* Activity: Copy, word for word, each line of the data below from the first through the line containing "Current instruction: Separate", and stop there.
*** Opening of Raw data ***
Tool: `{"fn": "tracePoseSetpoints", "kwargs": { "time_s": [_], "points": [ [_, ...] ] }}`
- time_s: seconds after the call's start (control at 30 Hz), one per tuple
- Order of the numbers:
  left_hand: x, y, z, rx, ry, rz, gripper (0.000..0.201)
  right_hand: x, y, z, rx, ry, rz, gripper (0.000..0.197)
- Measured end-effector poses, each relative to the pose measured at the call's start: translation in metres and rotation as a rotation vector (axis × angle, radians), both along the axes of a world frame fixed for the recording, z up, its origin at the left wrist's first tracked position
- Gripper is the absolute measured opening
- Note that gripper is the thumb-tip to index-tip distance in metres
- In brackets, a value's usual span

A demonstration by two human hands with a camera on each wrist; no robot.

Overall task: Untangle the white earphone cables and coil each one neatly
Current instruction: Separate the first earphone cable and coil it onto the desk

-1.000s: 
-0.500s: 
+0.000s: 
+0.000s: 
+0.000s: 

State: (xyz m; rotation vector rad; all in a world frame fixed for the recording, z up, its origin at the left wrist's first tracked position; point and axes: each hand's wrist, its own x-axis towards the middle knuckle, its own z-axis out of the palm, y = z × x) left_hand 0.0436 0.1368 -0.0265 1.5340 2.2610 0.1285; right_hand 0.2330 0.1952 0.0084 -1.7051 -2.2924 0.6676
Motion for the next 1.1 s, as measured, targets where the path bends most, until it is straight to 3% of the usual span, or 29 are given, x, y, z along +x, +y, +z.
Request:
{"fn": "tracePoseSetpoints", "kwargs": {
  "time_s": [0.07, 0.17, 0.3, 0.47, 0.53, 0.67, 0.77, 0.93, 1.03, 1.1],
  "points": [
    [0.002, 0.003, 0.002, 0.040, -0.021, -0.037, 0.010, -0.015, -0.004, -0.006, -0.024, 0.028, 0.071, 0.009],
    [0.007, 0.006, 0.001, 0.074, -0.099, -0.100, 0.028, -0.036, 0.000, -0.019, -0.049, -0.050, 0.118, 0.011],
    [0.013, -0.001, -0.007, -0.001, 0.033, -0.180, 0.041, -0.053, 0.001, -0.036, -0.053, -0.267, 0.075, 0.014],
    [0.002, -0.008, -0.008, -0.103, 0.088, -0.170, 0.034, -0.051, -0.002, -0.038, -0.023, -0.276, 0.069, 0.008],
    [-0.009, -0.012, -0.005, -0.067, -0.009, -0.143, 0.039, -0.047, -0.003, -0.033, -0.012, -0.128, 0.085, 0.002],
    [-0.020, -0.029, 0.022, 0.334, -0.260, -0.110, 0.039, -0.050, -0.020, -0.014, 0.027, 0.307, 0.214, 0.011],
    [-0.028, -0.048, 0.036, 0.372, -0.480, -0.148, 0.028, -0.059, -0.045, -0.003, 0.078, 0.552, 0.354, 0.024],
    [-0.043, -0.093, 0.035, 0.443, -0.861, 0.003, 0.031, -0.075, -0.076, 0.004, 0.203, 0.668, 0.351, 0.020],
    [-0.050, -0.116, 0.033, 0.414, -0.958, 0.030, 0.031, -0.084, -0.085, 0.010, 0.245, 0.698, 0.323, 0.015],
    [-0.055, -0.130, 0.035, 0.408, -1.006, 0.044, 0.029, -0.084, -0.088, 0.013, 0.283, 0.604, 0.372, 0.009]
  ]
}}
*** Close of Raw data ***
* Task answer:
Tool: `{"fn": "tracePoseSetpoints", "kwargs": { "time_s": [_], "points": [ [_, ...] ] }}`
- time_s: seconds after the call's start (control at 30 Hz), one per tuple
- Order of the numbers:
  left_hand: x, y, z, rx, ry, rz, gripper (0.000..0.201)
  right_hand: x, y, z, rx, ry, rz, gripper (0.000..0.197)
- Measured end-effector poses, each relative to the pose measured at the call's start: translation in metres and rotation as a rotation vector (axis × angle, radians), both along the axes of a world frame fixed for the recording, z up, its origin at the left wrist's first tracked position
- Gripper is the absolute measured opening
- Note that gripper is the thumb-tip to index-tip distance in metres
- In brackets, a value's usual span

A demonstration by two human hands with a camera on each wrist; no robot.

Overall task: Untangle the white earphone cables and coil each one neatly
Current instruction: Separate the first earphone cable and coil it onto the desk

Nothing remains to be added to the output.